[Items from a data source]
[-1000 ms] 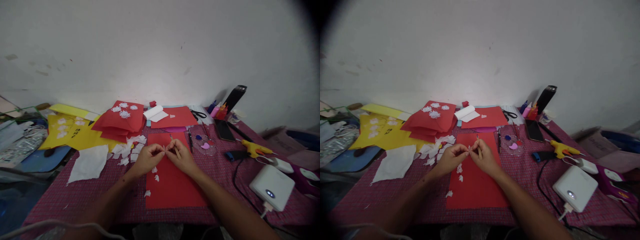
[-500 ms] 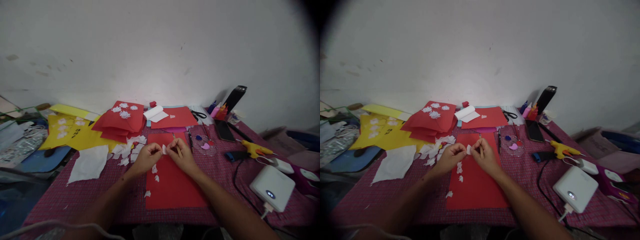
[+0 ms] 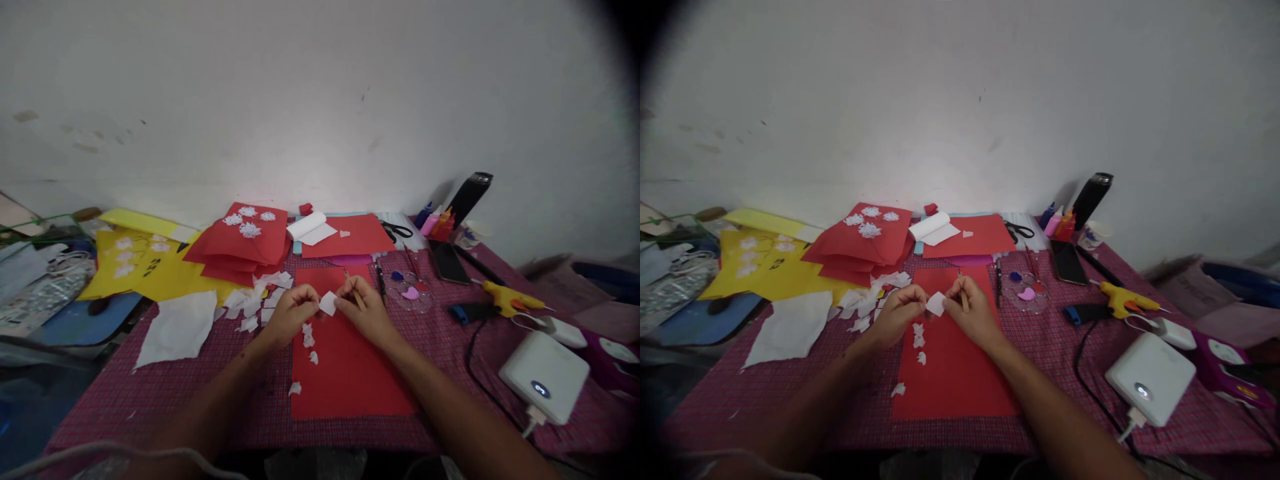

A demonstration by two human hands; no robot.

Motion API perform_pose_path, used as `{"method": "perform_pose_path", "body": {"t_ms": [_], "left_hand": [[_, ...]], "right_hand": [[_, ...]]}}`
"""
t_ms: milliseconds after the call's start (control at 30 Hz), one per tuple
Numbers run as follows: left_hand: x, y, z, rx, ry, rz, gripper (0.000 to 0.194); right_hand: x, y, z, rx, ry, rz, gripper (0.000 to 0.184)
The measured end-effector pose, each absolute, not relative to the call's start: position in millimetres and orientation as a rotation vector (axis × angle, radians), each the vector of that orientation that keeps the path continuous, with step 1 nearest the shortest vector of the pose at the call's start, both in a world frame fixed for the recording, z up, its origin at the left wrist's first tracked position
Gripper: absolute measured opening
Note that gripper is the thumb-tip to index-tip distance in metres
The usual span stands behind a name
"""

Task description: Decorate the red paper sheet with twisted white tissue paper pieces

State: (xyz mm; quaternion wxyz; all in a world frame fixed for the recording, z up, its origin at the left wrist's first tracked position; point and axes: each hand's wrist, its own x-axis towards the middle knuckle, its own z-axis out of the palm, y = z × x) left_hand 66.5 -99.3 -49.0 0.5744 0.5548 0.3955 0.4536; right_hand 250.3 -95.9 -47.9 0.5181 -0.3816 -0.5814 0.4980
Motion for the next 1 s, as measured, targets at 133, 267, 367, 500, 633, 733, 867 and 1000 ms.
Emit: {"method": "perform_pose_path", "body": {"t_ms": [133,267,367,500,633,733,867,1000], "left_hand": [[66.9,-98.1,-51.5,1.188,0.946,1.091,0.003],[68.4,-98.6,-48.8,1.118,0.901,1.092,0.017],[70.7,-99.7,-46.6,1.199,0.879,1.045,0.030],[72.1,-99.5,-48.0,1.310,0.927,0.992,0.026],[70.4,-98.5,-50.0,1.345,0.956,0.996,0.024],[69.6,-97.9,-50.8,1.361,0.959,0.992,0.022],[69.6,-97.0,-51.5,1.299,0.977,0.990,0.023],[69.7,-96.6,-52.2,1.265,0.973,1.001,0.024]], "right_hand": [[250.8,-95.3,-47.8,-0.926,-1.384,1.183,0.025],[250.6,-95.0,-48.5,-0.928,-1.417,1.147,0.025],[249.9,-95.9,-49.3,-0.918,-1.488,1.099,0.024],[249.2,-97.4,-49.2,-0.910,-1.551,1.061,0.024],[251.2,-97.2,-49.4,-0.909,-1.532,1.045,0.025],[253.2,-97.7,-49.3,-0.891,-1.508,1.058,0.021],[253.3,-99.0,-48.1,-0.866,-1.478,1.072,0.018],[251.6,-98.7,-48.5,-0.846,-1.500,1.101,0.020]]}}
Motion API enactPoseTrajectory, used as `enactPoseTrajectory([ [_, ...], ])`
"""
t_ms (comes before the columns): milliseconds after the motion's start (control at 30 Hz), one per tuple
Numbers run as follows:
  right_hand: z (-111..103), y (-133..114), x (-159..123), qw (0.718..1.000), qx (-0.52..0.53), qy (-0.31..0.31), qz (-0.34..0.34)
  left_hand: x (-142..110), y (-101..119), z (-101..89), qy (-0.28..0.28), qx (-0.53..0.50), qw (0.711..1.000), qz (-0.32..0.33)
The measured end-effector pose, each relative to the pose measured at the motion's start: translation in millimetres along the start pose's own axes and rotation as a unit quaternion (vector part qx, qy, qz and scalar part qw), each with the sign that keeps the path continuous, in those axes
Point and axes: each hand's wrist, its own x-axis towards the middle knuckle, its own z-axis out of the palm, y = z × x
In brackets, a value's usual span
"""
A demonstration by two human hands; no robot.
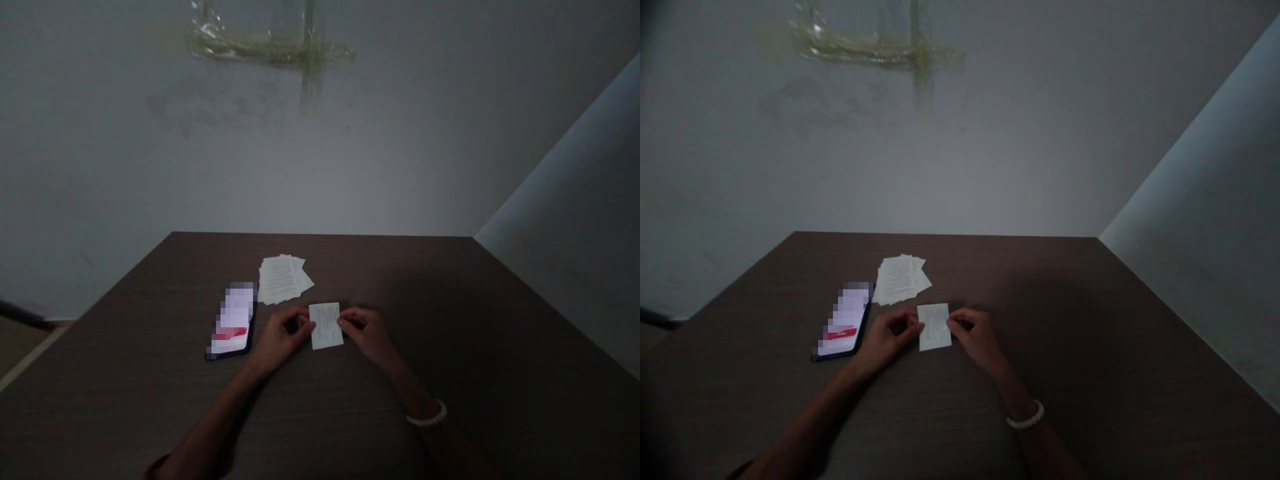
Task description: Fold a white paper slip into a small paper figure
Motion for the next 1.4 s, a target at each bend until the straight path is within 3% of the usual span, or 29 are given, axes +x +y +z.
enactPoseTrajectory([
  [333,1.7,2.5,1.1,0.998,0.066,-0.009,0.000,-1.1,-2.1,-0.5,0.012,-0.010,1.000,0.002],
  [1200,3.1,-1.1,-0.7,0.995,0.103,-0.008,0.018,-3.3,8.5,-3.7,0.027,0.003,1.000,-0.011],
  [1400,3.3,-2.9,-1.1,0.994,0.107,0.004,0.030,-3.8,14.6,-5.6,-0.009,-0.004,1.000,0.010],
])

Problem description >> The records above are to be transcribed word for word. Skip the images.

Solution >>
[-1000 ms] 
[-500 ms] 
[+0 ms] 

A demonstration by two human hands; no robot.

Motion API perform_pose_path, used as `{"method": "perform_pose_path", "body": {"t_ms": [_], "left_hand": [[_, ...]], "right_hand": [[_, ...]]}}`
"""
t_ms: milliseconds after the call's start (control at 30 Hz), one per tuple
Numbers run as follows: left_hand: x, y, z, rx, ry, rz, gripper (0.000 to 0.194); right_hand: x, y, z, rx, ry, rz, gripper (0.000 to 0.184)
The measured end-effector pose, each absolute, not relative to the call's start: position in millimetres and orientation as a rotation vector (axis × angle, radians), each the vector of that orientation that keeps the path continuous, with step 1 nearest the shortest vector of the pose at the call's start, both in a world frame fixed for the recording, z up, its origin at the left wrist's first tracked position
Gripper: absolute measured opening
Note that gripper is the thumb-tip to index-tip distance in metres
The usual span stands behind a name
"""

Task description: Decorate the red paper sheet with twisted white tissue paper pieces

State: (xyz mm; quaternion wxyz; all in a world frame fixed for the recording, z up, its origin at the left wrist's first tracked position; point and axes: each hand's wrist, its own x-axis towards the middle knuckle, its own z-axis out of the palm, y = z × x) left_hand 66.5 -99.3 -49.0 0.5744 0.5548 0.3955 0.4536; right_hand 250.3 -95.9 -47.9 0.5181 -0.3816 -0.5814 0.4980
Motion for the next 1 s, as measured, targets at 133, 267, 367, 500, 633, 733, 867 and 1000 ms.
Emit: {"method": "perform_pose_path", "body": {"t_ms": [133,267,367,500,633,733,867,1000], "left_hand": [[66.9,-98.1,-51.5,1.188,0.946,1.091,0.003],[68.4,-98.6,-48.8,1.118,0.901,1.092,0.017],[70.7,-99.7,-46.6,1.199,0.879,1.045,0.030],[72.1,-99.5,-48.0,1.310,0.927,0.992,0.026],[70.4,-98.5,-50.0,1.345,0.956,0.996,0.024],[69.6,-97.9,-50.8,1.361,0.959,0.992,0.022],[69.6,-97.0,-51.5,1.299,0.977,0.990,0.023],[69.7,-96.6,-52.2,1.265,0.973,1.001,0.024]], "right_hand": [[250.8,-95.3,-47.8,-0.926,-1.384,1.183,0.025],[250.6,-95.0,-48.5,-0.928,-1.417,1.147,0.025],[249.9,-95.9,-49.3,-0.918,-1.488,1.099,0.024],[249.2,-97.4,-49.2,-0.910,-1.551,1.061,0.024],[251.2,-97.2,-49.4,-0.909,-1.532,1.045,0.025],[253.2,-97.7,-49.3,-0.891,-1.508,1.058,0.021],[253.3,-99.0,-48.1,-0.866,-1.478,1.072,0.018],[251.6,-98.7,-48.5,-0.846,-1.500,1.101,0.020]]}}
Motion API enactPoseTrajectory, used as `enactPoseTrajectory([ [_, ...], ])`
"""
t_ms (comes before the columns): milliseconds after the motion's start (control at 30 Hz), one per tuple
Numbers run as follows:
  right_hand: z (-111..103), y (-133..114), x (-159..123), qw (0.718..1.000), qx (-0.52..0.53), qy (-0.31..0.31), qz (-0.34..0.34)
  left_hand: x (-142..110), y (-101..119), z (-101..89), qy (-0.28..0.28), qx (-0.53..0.50), qw (0.711..1.000), qz (-0.32..0.33)
The measured end-effector pose, each relative to the pose measured at the motion's start: translation in millimetres along the start pose's own axes and rotation as a unit quaternion (vector part qx, qy, qz and scalar part qw), each with the sign that keeps the path continuous, in those axes
Point and axes: each hand's wrist, its own x-axis towards the middle knuckle, its own z-axis out of the palm, y = z × x
In brackets, a value's usual span
"""
A demonstration by two human hands; no robot.
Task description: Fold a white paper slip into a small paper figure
Motion for the next 1.4 s, a target at each bend until the straight path is within 3% of the usual span, or 29 are given, axes +x +y +z.
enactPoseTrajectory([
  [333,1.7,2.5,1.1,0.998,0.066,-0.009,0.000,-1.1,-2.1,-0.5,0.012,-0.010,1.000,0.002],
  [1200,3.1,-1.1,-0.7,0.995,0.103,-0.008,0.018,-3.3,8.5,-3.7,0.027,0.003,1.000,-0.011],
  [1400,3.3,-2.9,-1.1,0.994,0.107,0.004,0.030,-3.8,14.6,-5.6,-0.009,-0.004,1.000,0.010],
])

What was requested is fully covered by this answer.